Os efeitos da hipóxia no corpo, se grave o suficiente, é causar a morte celular por todo o corpo. Mas, em graus
mais leves, causa depressão da atividade mental, culminando em coma, e redução da capacidade de trabalho
muscular.
A terapia com oxigênio pode ser por máscaras, tanque de oxigênio no rosto ou cateter intranasal.
Hipercapnia - excesso de dióxido de carbono nos líquidos corporais
Hipercapnia geralmente ocorre em associação com hipóxia quando esta é causada por hipoventilação ou
deficiência circulatória.
A hipóxia causada por muito pouco oxigênio no ar, muito pouca hemoglobina ou envenenamento das enzimas
oxidativas não causa também hipercapnia.Na hipóxia resultante de redução da difusão pela membrana pulmonar
ou pelos tecidos a hipercapnia não ocorre porque o CO2 se difunde 20x mais fácil, se acaso ocorrer, ela estimula
a ventilação pulmonar e se corrige.
Na hipóxia causada por hipoventilação, a transferência de CO2 entre os alvéolos e a atmosfera é afetada e ocorre
hipercapnia, tanto tecidual quanto residual.

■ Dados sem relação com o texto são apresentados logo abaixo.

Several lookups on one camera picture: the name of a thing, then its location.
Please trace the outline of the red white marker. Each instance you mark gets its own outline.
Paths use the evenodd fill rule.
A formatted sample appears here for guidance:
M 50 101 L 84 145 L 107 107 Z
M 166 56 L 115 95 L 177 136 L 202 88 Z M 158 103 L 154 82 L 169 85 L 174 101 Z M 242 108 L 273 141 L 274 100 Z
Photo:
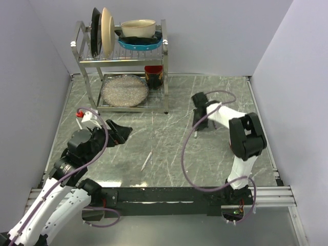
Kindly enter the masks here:
M 141 172 L 145 169 L 145 167 L 147 166 L 147 164 L 148 164 L 149 161 L 151 160 L 152 154 L 153 154 L 152 151 L 149 152 L 148 156 L 146 157 L 146 159 L 145 159 L 145 161 L 144 161 L 144 163 L 143 163 L 143 165 L 142 165 L 142 167 L 141 167 L 141 170 L 140 170 Z

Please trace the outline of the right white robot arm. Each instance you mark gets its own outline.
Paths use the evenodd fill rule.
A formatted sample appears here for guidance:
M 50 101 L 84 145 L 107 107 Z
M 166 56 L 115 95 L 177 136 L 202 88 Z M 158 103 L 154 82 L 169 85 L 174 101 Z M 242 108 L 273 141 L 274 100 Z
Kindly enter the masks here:
M 227 186 L 222 196 L 227 203 L 236 204 L 251 196 L 248 178 L 258 156 L 267 147 L 267 140 L 256 113 L 243 113 L 225 106 L 222 102 L 207 98 L 203 92 L 191 97 L 195 106 L 193 127 L 201 131 L 208 122 L 219 123 L 229 130 L 230 148 L 234 154 L 231 172 L 226 179 Z

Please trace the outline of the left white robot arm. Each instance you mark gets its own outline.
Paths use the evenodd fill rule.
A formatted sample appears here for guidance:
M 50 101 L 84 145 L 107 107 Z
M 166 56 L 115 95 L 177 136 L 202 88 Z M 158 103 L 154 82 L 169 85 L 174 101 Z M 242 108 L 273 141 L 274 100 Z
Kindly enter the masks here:
M 75 131 L 23 218 L 7 233 L 1 245 L 49 245 L 76 213 L 103 201 L 102 187 L 87 178 L 88 166 L 106 150 L 124 144 L 133 129 L 108 119 Z

Se a PCO2 alveolar vai de 60 a 75mmHg a pessoa passa a ter dispneia grave.
Se aumentar de 80 a 100mmHg a pessao fica letárgica e até semicomatosa. De 120 a 150mmHg pode ter
anestesia e morte.
Com esses altos níveis de PCO2, o excesso de CO2 começa a deprimir a respiração mais do que estimula,
gerando um ciclo vicioso de mais CO2, maior redução da ventilação, mais CO2…
Dispneia é a “fome de ar”, geralmente causada por:
● anormalidades dos gases respiratórios nos líquidos corporais;
● quantidade de trabalho que deve ser realizada pelos músculos respiratórios para promover ventilação
adequada;
● estado mental - dispneia neurogenica/emocional.
Respiração artificial
Quando o ar é forçado para dentro dos pulmões sob pressão positiva por ressuscitadores, ou quando a pressão ao
redor do corpo do paciente é reduzida pelo tanque de respiração, a pressão no interior dos pulmões fica maior
que a pressão em qualquer parte do corpo. O fluxo sanguíneo das veias periféricas para o interior do tórax e do
coração fica impedido. O uso excessivo de pressões positivas pode reduzir o débito cardíaco.